Exercise directions » A line below contains "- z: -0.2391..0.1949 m", and a later one contains "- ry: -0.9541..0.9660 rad". Repeat both, with every line between them, exactly.

Data extract »
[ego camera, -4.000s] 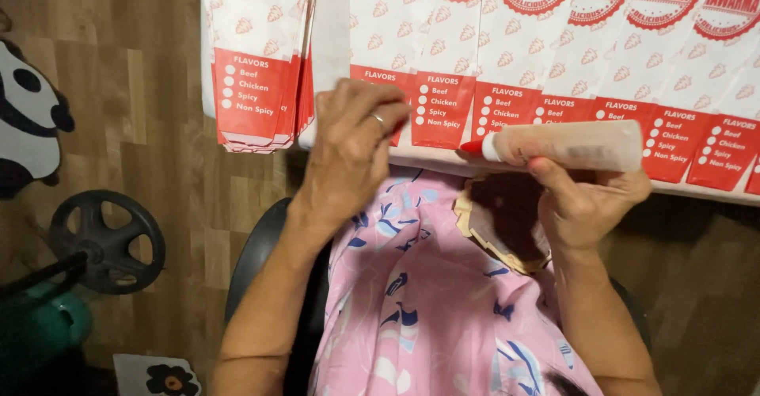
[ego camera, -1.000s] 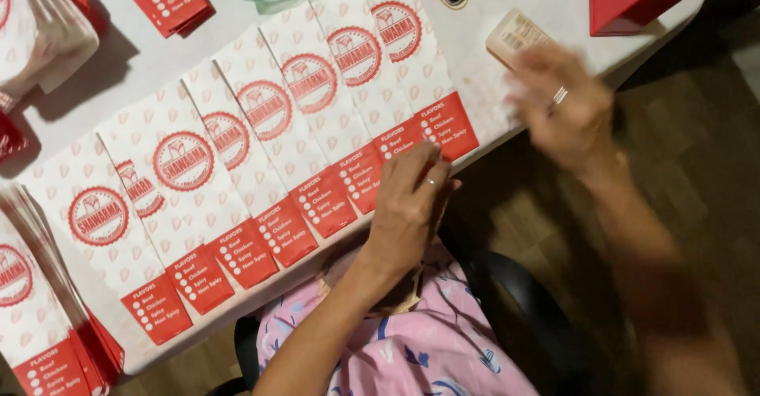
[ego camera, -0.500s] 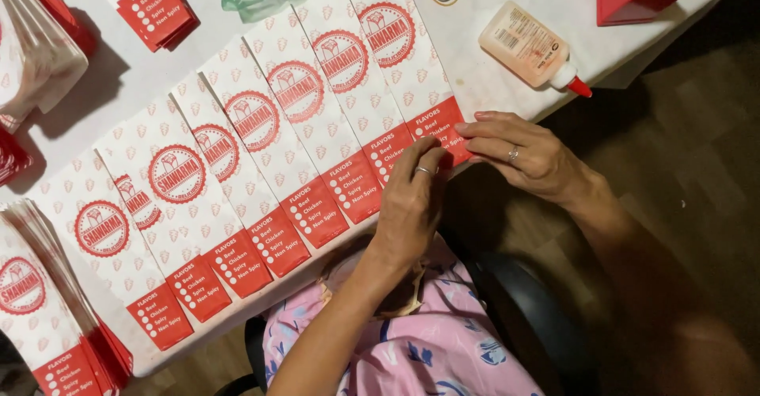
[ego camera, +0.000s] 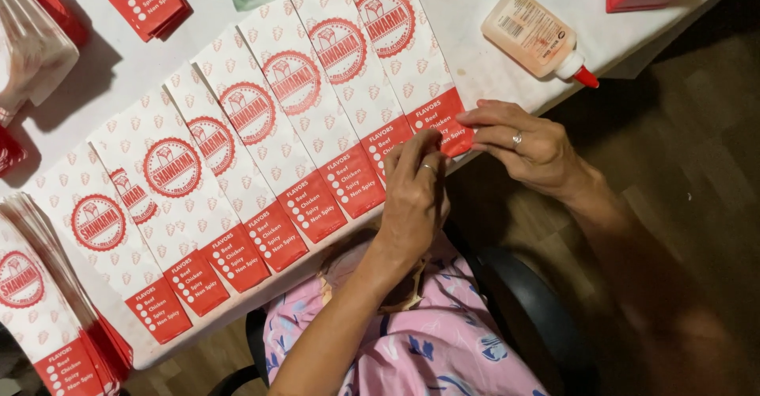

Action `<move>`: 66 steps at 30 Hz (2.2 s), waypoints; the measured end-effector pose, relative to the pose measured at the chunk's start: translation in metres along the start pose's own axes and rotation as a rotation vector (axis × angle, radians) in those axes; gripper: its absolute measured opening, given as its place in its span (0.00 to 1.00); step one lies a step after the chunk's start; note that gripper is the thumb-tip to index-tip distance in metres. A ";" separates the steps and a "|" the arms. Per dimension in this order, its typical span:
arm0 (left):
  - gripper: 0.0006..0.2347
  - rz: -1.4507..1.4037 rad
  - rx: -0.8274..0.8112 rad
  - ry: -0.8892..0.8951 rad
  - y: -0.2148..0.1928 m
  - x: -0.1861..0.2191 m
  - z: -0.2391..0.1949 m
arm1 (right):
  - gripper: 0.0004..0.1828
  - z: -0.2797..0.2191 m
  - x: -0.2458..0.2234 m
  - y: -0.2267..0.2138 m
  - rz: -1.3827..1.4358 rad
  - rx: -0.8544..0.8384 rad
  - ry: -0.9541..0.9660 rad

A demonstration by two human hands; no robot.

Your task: Applying glue to the edges of paper food wrappers and folding them to assemble the packaging.

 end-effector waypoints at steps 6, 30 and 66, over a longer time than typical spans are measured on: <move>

Solution »
  - z: -0.2391..0.1949 m
arm1 (right):
  - gripper: 0.0004..0.1828
  - z: -0.2797..0.2191 m
  - x: -0.2458..0.2234 m
  - y: -0.2267..0.2138 m
  - rz: -1.3827..1.4358 rad
  - rx: -0.8544..0.8384 rad
  - ry: -0.9541..0.9660 rad

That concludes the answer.